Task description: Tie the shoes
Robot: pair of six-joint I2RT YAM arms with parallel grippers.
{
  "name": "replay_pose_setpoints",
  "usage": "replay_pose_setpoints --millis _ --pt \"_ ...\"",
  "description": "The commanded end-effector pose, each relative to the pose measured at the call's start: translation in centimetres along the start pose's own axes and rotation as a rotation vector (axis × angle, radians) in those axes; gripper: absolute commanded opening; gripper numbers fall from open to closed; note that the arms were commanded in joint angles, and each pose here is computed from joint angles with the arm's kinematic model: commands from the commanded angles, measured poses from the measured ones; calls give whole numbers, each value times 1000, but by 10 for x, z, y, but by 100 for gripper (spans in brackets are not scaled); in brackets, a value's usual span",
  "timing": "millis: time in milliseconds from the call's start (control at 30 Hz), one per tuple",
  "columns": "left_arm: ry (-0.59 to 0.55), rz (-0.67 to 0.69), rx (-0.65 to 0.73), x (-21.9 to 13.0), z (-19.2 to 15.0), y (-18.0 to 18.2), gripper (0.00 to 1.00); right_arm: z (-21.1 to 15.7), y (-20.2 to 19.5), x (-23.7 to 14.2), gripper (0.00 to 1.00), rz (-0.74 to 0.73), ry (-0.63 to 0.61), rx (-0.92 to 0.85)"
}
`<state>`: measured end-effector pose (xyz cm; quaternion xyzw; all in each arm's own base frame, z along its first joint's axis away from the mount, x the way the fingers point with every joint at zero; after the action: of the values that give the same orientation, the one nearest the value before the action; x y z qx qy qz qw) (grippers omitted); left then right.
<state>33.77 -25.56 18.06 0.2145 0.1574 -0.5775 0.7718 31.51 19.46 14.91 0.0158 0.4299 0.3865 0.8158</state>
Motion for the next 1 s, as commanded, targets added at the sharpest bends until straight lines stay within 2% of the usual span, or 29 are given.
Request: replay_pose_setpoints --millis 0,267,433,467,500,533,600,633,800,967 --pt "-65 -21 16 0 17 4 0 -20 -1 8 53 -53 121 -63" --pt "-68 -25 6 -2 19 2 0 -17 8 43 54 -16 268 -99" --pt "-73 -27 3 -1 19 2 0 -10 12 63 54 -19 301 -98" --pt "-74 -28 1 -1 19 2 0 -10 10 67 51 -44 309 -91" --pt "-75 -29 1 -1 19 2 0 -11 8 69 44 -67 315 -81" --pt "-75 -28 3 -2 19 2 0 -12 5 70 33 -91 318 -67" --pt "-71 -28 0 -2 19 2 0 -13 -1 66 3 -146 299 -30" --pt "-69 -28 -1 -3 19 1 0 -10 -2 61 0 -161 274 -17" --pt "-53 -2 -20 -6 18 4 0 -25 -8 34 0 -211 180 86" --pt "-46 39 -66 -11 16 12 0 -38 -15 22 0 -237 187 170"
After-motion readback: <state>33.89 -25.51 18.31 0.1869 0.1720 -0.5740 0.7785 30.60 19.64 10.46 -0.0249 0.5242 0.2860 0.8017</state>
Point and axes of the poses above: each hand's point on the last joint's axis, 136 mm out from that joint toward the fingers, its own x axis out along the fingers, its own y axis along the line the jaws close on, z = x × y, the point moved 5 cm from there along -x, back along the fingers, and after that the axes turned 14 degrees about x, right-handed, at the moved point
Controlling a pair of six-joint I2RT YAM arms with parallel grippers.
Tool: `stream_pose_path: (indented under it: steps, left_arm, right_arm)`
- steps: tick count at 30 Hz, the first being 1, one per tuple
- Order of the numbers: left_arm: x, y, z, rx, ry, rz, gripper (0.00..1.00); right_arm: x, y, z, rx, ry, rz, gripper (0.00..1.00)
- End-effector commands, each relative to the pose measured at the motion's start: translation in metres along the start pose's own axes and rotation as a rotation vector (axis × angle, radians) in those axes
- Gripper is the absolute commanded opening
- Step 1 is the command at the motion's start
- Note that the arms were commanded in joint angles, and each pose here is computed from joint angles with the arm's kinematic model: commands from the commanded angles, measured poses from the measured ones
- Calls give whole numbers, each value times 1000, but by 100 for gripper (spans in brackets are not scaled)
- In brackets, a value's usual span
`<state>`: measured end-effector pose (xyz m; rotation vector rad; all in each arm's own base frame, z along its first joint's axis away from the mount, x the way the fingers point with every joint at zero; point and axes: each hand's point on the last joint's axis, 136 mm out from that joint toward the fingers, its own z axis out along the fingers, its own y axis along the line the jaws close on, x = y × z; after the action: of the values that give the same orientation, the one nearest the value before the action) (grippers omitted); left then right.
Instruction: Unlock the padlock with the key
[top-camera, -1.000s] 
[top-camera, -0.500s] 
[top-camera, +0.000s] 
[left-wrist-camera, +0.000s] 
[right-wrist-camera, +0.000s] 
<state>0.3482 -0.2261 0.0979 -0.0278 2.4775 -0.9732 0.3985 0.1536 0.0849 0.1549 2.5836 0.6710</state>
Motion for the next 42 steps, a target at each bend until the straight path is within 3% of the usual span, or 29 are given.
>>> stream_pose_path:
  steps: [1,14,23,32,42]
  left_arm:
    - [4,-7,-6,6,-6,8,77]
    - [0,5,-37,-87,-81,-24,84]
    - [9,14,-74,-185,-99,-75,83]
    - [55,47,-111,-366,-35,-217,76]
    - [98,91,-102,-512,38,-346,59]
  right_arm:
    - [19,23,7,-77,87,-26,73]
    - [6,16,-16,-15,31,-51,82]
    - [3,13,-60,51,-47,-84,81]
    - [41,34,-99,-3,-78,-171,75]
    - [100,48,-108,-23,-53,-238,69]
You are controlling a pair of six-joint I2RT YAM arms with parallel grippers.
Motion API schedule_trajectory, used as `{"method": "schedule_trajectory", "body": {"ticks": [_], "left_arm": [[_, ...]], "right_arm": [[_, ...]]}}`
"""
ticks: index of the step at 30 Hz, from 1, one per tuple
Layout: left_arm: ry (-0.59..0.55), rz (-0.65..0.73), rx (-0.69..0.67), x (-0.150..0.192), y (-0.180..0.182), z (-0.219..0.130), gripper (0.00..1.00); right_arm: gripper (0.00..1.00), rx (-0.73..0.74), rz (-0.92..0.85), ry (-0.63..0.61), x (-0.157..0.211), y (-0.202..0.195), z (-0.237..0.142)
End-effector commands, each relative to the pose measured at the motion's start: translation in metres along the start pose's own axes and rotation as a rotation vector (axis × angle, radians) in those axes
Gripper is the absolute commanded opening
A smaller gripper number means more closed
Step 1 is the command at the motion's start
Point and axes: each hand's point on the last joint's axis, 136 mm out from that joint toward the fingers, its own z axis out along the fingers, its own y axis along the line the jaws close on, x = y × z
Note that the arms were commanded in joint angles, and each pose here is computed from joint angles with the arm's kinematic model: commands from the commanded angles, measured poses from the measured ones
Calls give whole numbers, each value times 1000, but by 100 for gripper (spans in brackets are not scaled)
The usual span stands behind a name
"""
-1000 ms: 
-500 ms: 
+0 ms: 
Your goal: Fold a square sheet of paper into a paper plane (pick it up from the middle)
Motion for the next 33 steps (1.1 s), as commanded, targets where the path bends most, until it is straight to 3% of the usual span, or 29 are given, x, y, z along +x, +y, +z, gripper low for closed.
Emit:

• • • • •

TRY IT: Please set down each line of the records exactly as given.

EXERCISE ANSWER:
Task description: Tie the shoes
Robot: pair of six-joint I2RT YAM arms with parallel grippers.
{
  "name": "replay_pose_setpoints",
  "usage": "replay_pose_setpoints --millis _ --pt \"_ ...\"",
  "description": "The commanded end-effector pose, each relative to the pose measured at the call's start: translation in centimetres along the start pose's own axes and rotation as a rotation vector (axis × angle, radians) in those axes; gripper: absolute commanded opening; gripper numbers fall from open to closed; note that the arms were commanded in joint angles, and each pose here is computed from joint angles with the arm's kinematic model: commands from the commanded angles, measured poses from the measured ones; calls give whole numbers, each value times 1000, but by 10 for x, z, y, but by 100 for gripper (spans in brackets are not scaled); in brackets, a value's usual span",
  "timing": "millis: time in milliseconds from the call's start (control at 30 Hz), one per tuple",
  "columns": "left_arm: ry (-0.59 to 0.55), rz (-0.67 to 0.69), rx (-0.65 to 0.73), x (-21.9 to 13.0), z (-19.2 to 15.0), y (-18.0 to 18.2), gripper (0.00 to 1.00); right_arm: z (-21.1 to 15.7), y (-20.2 to 19.5), x (-23.7 to 14.2), gripper (0.00 to 1.00), rz (-0.74 to 0.73), ry (-0.63 to 0.61), rx (-0.92 to 0.85)"
}
`<state>`: measured end-effector pose (xyz cm; quaternion xyzw; all in each arm's own base frame, z along its first joint's axis away from the mount, x the way the fingers point with every joint at zero; after the action: of the values that give the same orientation, the one nearest the value before the action; x y z qx qy qz qw) (grippers omitted); left then right.
<state>33.77 -25.56 18.06 0.2145 0.1574 -0.5775 0.7718 31.51 19.46 14.91 0.0158 0.4299 0.3865 0.8158</state>
Motion for the next 1 s, as commanded, targets added at the sharpest bends until straight lines stay within 2% of the usual span, or 29 are given.
Request: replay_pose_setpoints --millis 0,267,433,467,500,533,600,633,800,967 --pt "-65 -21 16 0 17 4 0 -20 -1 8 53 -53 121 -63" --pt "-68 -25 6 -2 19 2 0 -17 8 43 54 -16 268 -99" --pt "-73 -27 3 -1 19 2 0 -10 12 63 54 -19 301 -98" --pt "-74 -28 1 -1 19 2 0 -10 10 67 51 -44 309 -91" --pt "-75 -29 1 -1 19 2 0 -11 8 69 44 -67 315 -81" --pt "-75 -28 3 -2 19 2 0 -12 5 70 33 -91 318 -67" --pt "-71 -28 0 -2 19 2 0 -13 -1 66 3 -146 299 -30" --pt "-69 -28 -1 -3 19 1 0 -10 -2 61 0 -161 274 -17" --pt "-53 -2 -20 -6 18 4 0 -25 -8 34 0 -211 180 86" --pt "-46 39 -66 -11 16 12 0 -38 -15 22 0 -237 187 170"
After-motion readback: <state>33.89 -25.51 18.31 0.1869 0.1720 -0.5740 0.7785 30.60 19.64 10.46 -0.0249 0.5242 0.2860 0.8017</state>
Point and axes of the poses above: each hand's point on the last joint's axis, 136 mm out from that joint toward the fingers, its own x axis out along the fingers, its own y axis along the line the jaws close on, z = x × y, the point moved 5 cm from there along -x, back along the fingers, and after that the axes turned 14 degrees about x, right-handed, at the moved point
Controlling a pair of six-joint I2RT YAM arms with parallel grippers.
Tool: `stream_pose_path: (indented under it: steps, left_arm, right_arm)`
- steps: tick count at 30 Hz, the first being 1, one per tuple
- Order of the numbers: left_arm: x, y, z, rx, ry, rz, gripper (0.00..1.00); right_arm: x, y, z, rx, ry, rz, gripper (0.00..1.00)
- End-effector commands, each relative to the pose measured at the motion's start: translation in metres along the start pose's own axes and rotation as a rotation vector (axis × angle, radians) in those axes
- Gripper is the absolute commanded opening
- Step 1 is the command at the motion's start
- Note that the arms were commanded in joint angles, and each pose here is computed from joint angles with the arm's kinematic model: commands from the commanded angles, measured poses from the measured ones
- Calls give whole numbers, each value times 1000, but by 100 for gripper (spans in brackets are not scaled)
- In brackets, a value's usual span
`<state>`: measured end-effector pose (xyz m; rotation vector rad; all in each arm's own base frame, z along its first joint's axis away from the mount, x the way the fingers point with every joint at zero; point and axes: each hand's point on the last joint's axis, 136 mm out from that joint toward the fingers, its own z axis out along the fingers, its own y axis along the line the jaws close on, x = y × z; after the action: of the values that give the same orientation, the one nearest the value before the action) (grippers omitted); left then right.
Instruction: Unlock the padlock with the key
[top-camera, -1.000s] 
[top-camera, -0.500s] 
[top-camera, +0.000s] 
[left-wrist-camera, +0.000s] 
[right-wrist-camera, +0.000s] 
<state>0.3482 -0.2261 0.0979 -0.0278 2.4775 -0.9732 0.3985 0.1536 0.0849 0.1549 2.5836 0.6710</state>
Motion for the next 42 steps, a target at each bend until the straight path is within 3% of the usual span, or 29 are given.
>>> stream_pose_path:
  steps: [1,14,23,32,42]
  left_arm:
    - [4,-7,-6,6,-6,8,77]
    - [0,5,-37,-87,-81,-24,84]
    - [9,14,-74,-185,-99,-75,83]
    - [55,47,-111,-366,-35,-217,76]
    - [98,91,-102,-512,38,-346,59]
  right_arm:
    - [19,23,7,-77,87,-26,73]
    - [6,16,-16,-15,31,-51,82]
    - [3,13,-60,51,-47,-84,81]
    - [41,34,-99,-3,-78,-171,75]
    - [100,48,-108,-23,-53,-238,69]
You are controlling a pair of six-joint I2RT YAM arms with parallel grippers.
Motion API schedule_trajectory, used as `{"method": "schedule_trajectory", "body": {"ticks": [_], "left_arm": [[_, ...]], "right_arm": [[_, ...]]}}`
"""
ticks: index of the step at 30 Hz, from 1, one per tuple
Layout: left_arm: ry (-0.59..0.55), rz (-0.65..0.73), rx (-0.69..0.67), x (-0.150..0.192), y (-0.180..0.182), z (-0.219..0.130), gripper (0.00..1.00); right_arm: gripper (0.00..1.00), rx (-0.73..0.74), rz (-0.92..0.85), ry (-0.63..0.61), x (-0.157..0.211), y (-0.202..0.195), z (-0.237..0.142)
End-effector commands, each relative to the pose measured at the motion's start: translation in metres along the start pose's own axes and rotation as a rotation vector (axis × angle, radians) in those axes
Gripper is the absolute commanded opening
A smaller gripper number means more closed
Step 1 is the command at the motion's start
Point and axes: each hand's point on the last joint's axis, 136 mm out from that joint toward the fingers, its own z axis out along the fingers, its own y axis along the line the jaws close on, x = y × z
Note that the arms were commanded in joint angles, and each pose here is computed from joint angles with the arm's kinematic model: commands from the commanded angles, measured poses from the measured ones
Calls give whole numbers, each value times 1000, but by 100 for gripper (spans in brackets are not scaled)
The usual span stands behind a name
"""
-1000 ms: 
-500 ms: 
+0 ms: 
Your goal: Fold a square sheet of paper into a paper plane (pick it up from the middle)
Motion for the next 33 steps (1.1 s), as commanded, targets where the path bends most, until it is straight to 3% of the usual span, or 29 are given, x, y, z along +x, +y, +z, gripper low for closed.
Emit:

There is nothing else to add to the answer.